INPUT FOR THIS TASK
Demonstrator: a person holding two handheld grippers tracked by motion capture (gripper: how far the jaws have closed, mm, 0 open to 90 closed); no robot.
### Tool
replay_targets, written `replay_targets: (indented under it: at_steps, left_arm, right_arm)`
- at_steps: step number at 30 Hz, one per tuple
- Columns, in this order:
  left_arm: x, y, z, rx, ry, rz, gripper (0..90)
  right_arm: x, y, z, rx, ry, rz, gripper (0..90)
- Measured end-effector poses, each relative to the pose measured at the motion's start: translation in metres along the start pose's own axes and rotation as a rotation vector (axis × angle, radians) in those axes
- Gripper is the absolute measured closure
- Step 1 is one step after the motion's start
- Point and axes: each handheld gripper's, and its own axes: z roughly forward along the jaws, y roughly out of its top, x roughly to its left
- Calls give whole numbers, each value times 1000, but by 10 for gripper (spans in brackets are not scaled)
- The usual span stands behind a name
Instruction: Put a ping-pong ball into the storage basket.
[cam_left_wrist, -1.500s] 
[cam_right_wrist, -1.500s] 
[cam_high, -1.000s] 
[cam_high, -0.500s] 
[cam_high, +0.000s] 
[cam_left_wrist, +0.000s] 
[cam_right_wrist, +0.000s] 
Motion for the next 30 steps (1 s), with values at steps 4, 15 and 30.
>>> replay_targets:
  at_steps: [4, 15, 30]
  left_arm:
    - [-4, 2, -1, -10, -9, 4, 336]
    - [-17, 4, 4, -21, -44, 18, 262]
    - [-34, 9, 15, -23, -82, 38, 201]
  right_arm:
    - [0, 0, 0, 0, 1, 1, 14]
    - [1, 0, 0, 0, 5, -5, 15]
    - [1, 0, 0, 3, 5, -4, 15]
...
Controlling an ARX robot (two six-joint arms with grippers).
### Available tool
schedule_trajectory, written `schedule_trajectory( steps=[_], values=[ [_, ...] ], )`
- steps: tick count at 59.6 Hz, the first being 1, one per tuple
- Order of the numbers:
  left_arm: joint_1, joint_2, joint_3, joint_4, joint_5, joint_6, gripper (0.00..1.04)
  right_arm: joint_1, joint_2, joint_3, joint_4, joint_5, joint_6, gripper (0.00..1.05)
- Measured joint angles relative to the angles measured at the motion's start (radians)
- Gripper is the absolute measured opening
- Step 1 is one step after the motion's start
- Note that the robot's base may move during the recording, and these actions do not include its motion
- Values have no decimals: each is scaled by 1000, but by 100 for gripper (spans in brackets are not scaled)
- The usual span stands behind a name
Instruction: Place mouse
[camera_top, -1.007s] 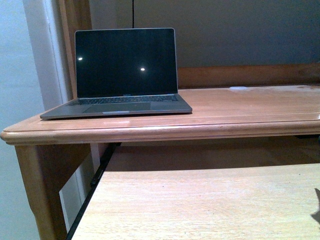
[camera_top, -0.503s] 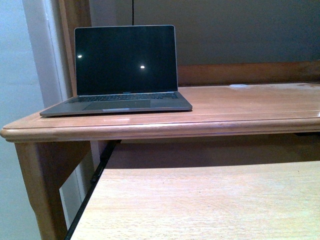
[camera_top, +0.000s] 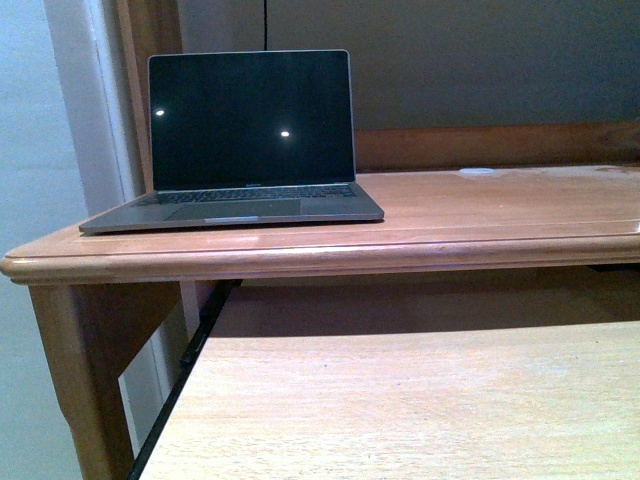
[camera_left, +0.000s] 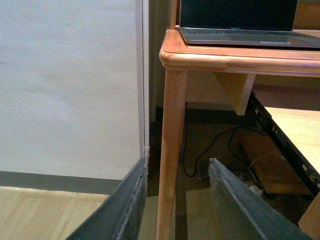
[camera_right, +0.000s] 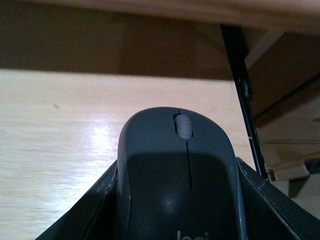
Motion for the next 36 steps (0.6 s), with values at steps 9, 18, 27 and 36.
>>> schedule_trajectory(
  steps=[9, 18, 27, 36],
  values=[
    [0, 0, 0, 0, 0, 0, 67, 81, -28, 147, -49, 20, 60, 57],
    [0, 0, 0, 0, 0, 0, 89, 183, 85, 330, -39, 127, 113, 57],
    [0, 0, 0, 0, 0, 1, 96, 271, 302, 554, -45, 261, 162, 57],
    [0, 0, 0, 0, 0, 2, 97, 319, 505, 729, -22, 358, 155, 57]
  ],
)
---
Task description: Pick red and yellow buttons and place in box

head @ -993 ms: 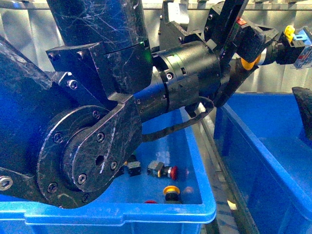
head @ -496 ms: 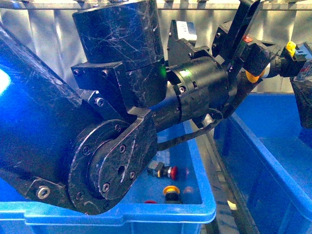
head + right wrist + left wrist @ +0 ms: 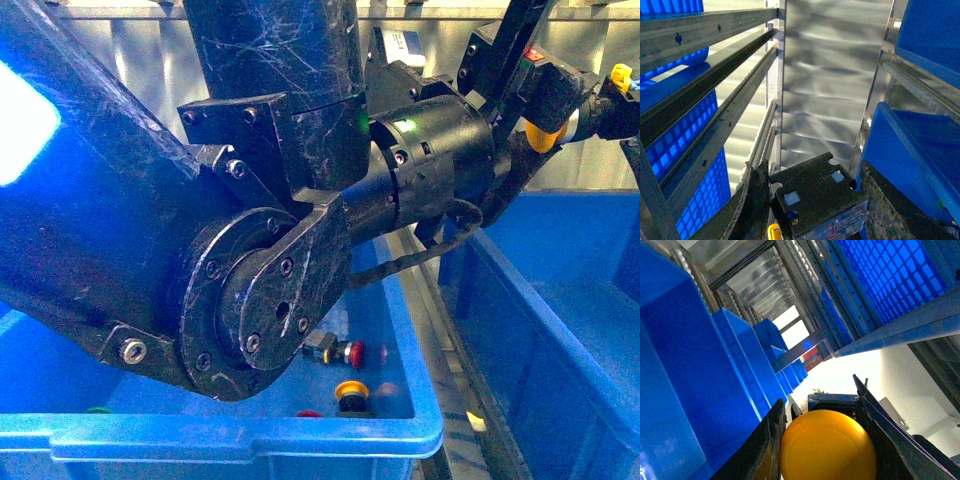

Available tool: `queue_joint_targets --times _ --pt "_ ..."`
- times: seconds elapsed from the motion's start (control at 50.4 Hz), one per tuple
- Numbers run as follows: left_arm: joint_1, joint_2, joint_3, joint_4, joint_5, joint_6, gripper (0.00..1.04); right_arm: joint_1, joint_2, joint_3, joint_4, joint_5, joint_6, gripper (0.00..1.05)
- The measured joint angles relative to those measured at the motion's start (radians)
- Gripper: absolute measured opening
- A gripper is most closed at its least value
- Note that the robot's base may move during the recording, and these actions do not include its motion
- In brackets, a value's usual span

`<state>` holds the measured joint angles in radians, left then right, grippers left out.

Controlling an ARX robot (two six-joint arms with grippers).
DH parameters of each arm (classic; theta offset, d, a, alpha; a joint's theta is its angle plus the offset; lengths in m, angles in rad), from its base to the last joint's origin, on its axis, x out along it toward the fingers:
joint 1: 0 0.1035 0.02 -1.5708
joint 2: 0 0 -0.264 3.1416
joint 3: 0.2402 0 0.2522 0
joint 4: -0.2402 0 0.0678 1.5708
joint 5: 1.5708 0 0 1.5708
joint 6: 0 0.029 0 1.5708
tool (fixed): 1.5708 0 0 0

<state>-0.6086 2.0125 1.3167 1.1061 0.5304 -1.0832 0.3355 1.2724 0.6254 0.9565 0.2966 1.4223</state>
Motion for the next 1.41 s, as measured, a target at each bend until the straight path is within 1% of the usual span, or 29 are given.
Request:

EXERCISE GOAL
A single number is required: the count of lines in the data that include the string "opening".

EXERCISE SOLUTION
2